The retrieval unit is usually a title or title-plus-abstract-like scientific record. A positive paper may not repeat the exact query title terms, but it should belong to the same research neighborhood. This differs sharply from MS MARCO or NQ, where relevance is answerability.
BM25 Evaluation Profile
The BM25 candidate subset reaches nDCG@10 = 0.2488, hit@10 = 0.6800, and Recall@100 = 0.5574. BM25 can recover related papers when a query title contains distinctive method names, devices, datasets, technical acronyms, or domain terms that also appear in related abstracts. It is a useful anchor for technical vocabulary.
BM25's limitation is that scientific relatedness often crosses surface wording. Two papers may be related by method, task, citation context, or application area without sharing many exact terms. Sparse retrieval can also over-rank papers that share technical words but differ in contribution. This explains the relatively low nDCG@10 and moderate Recall@100.
Dense Evaluation Profile
The dense candidate subset from harrier_oss_v1_270m reaches nDCG@10 = 0.2996, hit@10 = 0.7600, and Recall@100 = 0.6107. Dense retrieval improves over BM25 on all visible metrics, which is expected for scientific related-paper retrieval. Embedding similarity can connect method-level, task-level, and topic-level relationships even when title terms do not exactly match.
Dense retrieval's risk is broad topical drift. It may retrieve papers in the same field that are not close enough as related work, or papers that share a method family but address a different problem. Scientific retrieval requires semantic similarity that is fine-grained enough to respect contribution and context.
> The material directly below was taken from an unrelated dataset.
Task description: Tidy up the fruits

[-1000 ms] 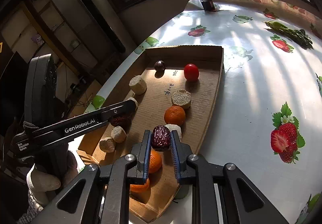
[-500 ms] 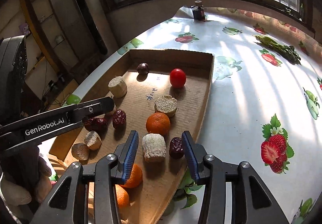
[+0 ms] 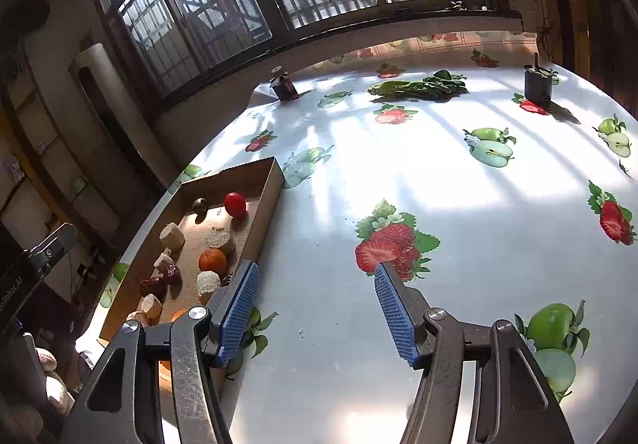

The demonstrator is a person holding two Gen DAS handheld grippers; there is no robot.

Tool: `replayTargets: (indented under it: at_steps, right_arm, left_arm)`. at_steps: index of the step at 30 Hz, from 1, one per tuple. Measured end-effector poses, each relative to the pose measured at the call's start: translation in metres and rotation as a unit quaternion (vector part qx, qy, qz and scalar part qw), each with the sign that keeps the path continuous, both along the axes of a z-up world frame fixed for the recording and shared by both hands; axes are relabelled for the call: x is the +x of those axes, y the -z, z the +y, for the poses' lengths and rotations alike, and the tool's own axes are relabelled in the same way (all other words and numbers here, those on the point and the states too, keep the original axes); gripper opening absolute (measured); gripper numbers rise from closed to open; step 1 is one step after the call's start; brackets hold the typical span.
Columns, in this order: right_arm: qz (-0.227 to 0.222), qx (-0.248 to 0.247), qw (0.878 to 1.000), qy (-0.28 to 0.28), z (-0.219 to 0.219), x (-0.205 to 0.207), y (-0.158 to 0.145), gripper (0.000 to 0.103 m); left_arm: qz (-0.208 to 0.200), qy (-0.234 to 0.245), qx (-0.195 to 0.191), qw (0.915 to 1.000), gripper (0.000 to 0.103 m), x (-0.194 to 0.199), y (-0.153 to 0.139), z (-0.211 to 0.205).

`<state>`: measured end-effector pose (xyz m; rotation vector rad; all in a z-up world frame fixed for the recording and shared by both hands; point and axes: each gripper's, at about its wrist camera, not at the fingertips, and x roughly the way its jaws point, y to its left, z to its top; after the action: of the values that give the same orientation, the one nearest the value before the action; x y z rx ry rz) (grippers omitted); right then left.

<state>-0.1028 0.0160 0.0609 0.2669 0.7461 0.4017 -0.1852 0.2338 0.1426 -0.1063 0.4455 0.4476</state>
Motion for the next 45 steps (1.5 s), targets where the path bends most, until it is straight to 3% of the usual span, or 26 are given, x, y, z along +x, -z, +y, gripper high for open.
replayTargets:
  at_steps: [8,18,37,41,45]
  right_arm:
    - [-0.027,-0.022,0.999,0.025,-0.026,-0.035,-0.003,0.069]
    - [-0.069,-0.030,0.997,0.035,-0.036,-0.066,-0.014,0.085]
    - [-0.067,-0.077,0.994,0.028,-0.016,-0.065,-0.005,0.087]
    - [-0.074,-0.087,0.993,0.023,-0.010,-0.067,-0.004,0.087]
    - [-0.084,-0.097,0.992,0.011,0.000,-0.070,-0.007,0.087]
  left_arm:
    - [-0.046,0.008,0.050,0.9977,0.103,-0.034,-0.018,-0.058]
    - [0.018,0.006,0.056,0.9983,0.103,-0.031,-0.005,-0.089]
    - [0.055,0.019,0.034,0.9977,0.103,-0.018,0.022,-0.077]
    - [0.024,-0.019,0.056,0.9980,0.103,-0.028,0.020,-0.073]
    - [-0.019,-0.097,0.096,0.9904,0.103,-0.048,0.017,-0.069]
Reranking Hybrid Evaluation Profile
The reranking_hybrid candidate subset reaches nDCG@10 = 0.2939, hit@10 = 0.8000, and Recall@100 = 0.6393. Hybrid has the best hit@10 and Recall@100, while dense has slightly higher nDCG@10. The metadata records one row with the optional rank-101 safeguard. The pattern suggests that dense retrieval is a strong top sorter, while hybrid is a safer candidate source for covering more related papers.
For reranker experiments, hybrid is useful because it includes exact technical term matches and semantic related-work candidates. The reranker can then judge which papers are truly related, rather than merely sharing vocabulary.
Metric Interpretation for Model Researchers
SCIDOCS-ar should be interpreted as multi-positive scientific relatedness retrieval. Hit@10 indicates whether at least one related paper appears near the top, but it does not measure whether the related-paper set is well covered. Recall@100 is important because each query has several positives. Dense retrieval improves top-rank quality, and hybrid improves coverage. A strong scientific retriever should do both: rank close related work high and recover the broader neighborhood.
Models trained only on QA or duplicate-question data may underperform because SCIDOCS relevance is not answer equivalence. It is scholarly relatedness.
Query and Relevance Type Tendencies
Queries are Arabic translated scientific titles. They often mention methods, devices, datasets, models, domains, or applications. Relevant documents are scientific abstracts or title-abstract records related by citation-like context, shared contribution, method, domain, or recommendation signal.
Lexical-heavy cases include distinctive acronyms and method names. Dense-heavy cases include related papers that use different terminology for the same scientific problem. Hybrid retrieval is strongest when exact technical terms and broader method similarity both matter.
Representative Failure Modes
BM25 can retrieve papers that share a technical phrase but are not truly related in contribution or citation context. Dense retrieval can retrieve papers from the same broad field while missing the specific method, dataset, or application focus. Multi-positive failures occur when the model finds one related paper but misses the rest of the related-work cluster.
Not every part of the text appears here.